What you should do
Tally how many lines in this material contain the word "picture", and reply only with the count.

******

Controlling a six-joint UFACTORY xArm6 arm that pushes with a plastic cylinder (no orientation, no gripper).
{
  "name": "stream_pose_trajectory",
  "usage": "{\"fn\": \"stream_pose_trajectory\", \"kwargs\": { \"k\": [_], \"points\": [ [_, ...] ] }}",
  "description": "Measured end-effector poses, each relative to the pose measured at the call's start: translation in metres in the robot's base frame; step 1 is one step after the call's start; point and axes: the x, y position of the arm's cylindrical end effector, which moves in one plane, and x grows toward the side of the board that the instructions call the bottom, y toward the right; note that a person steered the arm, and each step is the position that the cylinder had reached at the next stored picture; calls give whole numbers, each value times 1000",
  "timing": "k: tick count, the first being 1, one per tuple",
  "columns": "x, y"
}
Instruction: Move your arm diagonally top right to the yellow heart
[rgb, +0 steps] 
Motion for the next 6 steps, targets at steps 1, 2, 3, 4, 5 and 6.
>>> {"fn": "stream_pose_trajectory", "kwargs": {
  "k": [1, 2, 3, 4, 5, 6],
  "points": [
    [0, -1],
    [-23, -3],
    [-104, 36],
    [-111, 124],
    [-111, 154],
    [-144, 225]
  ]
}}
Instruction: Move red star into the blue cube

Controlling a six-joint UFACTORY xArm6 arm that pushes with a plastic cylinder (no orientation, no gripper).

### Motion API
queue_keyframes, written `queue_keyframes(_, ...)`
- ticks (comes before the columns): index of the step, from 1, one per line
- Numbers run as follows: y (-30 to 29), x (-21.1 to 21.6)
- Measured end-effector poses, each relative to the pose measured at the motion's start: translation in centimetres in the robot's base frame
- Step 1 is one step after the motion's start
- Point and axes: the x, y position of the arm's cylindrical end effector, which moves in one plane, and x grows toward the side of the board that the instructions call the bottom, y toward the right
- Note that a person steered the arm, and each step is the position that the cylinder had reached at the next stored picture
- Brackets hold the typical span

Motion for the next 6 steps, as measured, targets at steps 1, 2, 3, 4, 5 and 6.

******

Answer for the task
2